■ WHAT YOU ARE ASKED TO DO: Here is a listing. Set it down again exactly.

■ PROVIDED DATA:
BEGIN

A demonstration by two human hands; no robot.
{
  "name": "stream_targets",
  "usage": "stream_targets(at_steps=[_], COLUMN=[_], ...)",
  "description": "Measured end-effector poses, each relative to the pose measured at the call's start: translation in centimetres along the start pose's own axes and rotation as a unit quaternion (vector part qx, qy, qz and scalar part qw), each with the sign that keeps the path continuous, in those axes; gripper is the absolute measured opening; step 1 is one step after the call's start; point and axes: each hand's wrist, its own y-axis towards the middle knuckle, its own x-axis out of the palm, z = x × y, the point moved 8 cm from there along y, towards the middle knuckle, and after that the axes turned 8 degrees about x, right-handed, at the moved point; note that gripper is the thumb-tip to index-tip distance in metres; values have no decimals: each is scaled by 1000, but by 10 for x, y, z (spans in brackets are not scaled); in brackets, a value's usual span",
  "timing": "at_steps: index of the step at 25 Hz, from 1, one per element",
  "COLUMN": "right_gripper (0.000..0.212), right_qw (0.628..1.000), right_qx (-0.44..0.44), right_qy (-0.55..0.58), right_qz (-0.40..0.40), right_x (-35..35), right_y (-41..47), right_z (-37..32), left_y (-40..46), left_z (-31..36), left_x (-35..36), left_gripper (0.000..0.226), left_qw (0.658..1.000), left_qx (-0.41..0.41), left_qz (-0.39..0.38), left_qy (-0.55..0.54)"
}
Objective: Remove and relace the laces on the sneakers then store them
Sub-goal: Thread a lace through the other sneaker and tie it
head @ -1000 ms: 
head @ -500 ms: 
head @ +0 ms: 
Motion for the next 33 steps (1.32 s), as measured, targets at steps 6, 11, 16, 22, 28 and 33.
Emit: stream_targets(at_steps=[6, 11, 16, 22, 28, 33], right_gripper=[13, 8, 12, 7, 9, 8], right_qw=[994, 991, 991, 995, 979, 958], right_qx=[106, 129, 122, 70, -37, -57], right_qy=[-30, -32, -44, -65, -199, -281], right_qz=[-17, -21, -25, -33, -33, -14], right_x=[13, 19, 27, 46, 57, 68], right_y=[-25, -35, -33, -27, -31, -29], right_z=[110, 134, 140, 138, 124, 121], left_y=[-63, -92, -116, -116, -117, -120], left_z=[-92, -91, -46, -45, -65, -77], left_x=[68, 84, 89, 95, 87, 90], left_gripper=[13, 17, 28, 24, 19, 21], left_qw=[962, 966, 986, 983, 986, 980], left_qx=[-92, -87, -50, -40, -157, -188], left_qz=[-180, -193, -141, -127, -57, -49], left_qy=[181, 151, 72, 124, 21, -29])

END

■ TASK OUTPUT:
A demonstration by two human hands; no robot.
{
  "name": "stream_targets",
  "usage": "stream_targets(at_steps=[_], COLUMN=[_], ...)",
  "description": "Measured end-effector poses, each relative to the pose measured at the call's start: translation in centimetres along the start pose's own axes and rotation as a unit quaternion (vector part qx, qy, qz and scalar part qw), each with the sign that keeps the path continuous, in those axes; gripper is the absolute measured opening; step 1 is one step after the call's start; point and axes: each hand's wrist, its own y-axis towards the middle knuckle, its own x-axis out of the palm, z = x × y, the point moved 8 cm from there along y, towards the middle knuckle, and after that the axes turned 8 degrees about x, right-handed, at the moved point; note that gripper is the thumb-tip to index-tip distance in metres; values have no decimals: each is scaled by 1000, but by 10 for x, y, z (spans in brackets are not scaled); in brackets, a value's usual span",
  "timing": "at_steps: index of the step at 25 Hz, from 1, one per element",
  "COLUMN": "right_gripper (0.000..0.212), right_qw (0.628..1.000), right_qx (-0.44..0.44), right_qy (-0.55..0.58), right_qz (-0.40..0.40), right_x (-35..35), right_y (-41..47), right_z (-37..32), left_y (-40..46), left_z (-31..36), left_x (-35..36), left_gripper (0.000..0.226), left_qw (0.658..1.000), left_qx (-0.41..0.41), left_qz (-0.39..0.38), left_qy (-0.55..0.54)"
}
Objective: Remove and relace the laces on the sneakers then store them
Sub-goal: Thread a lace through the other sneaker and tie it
head @ -1000 ms: 
head @ -500 ms: 
head @ +0 ms: 
Motion for the next 33 steps (1.32 s), as measured, targets at steps 6, 11, 16, 22, 28 and 33.
Emit: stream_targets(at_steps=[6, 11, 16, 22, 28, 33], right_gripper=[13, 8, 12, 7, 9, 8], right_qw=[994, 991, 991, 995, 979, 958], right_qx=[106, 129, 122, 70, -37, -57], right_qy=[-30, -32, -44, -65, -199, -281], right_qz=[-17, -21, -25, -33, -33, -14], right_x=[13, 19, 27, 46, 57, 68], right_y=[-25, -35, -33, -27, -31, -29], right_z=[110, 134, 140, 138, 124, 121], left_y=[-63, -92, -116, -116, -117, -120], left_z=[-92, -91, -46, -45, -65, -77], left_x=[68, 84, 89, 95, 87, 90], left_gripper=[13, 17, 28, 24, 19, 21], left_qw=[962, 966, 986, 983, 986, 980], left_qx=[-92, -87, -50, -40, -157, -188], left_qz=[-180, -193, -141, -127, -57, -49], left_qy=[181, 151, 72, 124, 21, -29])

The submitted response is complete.